After a month of criticism, a promised update for Zoom has arrived, introducing stronger encryption and resolving a number of past issues with the platform, including “Zoombombing”.
Updating Zoom on Wednesday is a first step towards a broader 90-day security plan.
The zoom was the choice of most people for videoconferencing during the coronavirus, but has been plagued by privacy and security concerns since its surge in popularity. Zoom said on Wednesday that it had fixed some of these issues.
The new update to Zoom 5.0, for example, introduces AES 256-bit GCM encryption, which the company says will provide “added protection” for data in transit and resistance to tampering.
Previously, Zoom misled customers about end-to-end encryption claims.
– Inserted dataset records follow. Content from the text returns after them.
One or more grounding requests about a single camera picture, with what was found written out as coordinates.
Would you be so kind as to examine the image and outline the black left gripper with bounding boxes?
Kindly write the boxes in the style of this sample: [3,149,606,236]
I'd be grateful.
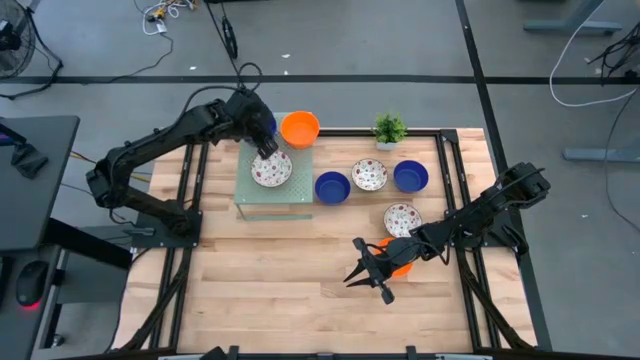
[223,88,277,144]

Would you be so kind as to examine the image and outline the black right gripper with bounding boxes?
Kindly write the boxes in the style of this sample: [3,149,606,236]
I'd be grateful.
[343,237,415,289]

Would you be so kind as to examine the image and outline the orange mini bowl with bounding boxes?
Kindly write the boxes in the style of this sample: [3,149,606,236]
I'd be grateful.
[373,236,415,279]
[279,110,321,151]

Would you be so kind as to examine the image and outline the floral mini bowl green outside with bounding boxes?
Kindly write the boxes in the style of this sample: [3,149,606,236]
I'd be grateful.
[383,202,424,239]
[350,157,389,192]
[250,149,294,189]

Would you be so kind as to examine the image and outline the artificial plant in white pot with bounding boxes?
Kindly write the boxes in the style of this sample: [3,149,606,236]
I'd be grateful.
[372,112,409,152]

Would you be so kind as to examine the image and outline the black desk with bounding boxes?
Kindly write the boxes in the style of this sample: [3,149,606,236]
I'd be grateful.
[0,115,81,251]

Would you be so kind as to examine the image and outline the black floor fan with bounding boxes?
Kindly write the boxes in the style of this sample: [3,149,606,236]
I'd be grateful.
[0,0,37,80]

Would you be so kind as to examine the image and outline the grey desk foot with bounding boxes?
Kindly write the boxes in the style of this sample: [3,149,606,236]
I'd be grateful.
[523,0,624,36]
[563,145,640,164]

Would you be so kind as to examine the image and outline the black computer mouse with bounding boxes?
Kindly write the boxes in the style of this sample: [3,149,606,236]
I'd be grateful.
[14,259,50,308]

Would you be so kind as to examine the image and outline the black hanging cable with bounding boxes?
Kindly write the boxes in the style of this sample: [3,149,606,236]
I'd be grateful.
[204,0,240,64]

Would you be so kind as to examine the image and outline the black aluminium table frame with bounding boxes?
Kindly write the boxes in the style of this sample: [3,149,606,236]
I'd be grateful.
[112,127,554,360]

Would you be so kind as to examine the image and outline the white cables with power strip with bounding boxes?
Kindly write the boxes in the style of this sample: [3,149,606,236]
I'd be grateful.
[132,0,199,37]

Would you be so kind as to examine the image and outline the white floor cable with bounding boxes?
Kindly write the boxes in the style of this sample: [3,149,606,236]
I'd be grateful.
[548,0,640,109]

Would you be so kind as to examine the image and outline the black cable bundle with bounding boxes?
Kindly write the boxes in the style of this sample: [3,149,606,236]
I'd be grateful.
[587,22,640,84]

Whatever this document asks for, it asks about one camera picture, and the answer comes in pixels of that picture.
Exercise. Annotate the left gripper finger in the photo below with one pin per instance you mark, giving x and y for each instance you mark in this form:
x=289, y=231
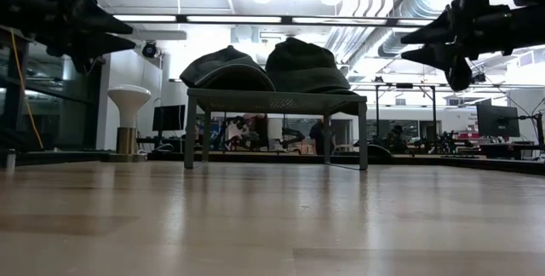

Even though Zoom says its upgrade from GCM encryption is better, it still doesn’t claim that it is end-to-end encrypted.
To combat the so-called “Zoombombing” phenomenon, which involves bad actors joining a meeting to which they were not invited, Zoom has introduced certain room control features, such as the ability to delete and ban attendees, lock meetings, flag users, and activate waiting rooms while a meeting is in progress.
Other security and privacy features include a new grouped security menu, default password-protected meetings, and removing meeting IDs from the Zoom interface, making it harder for callers to disclose them.
Although initially scheduled for release on April 22, the Zoom 5.0 update has been delayed until April 29. The company says it’s the first step in a larger “90-day plan” to reorganize security and private standards for the platform.
All users must have GCM and Zoom 5.0 encryption to participate in meetings on May 30.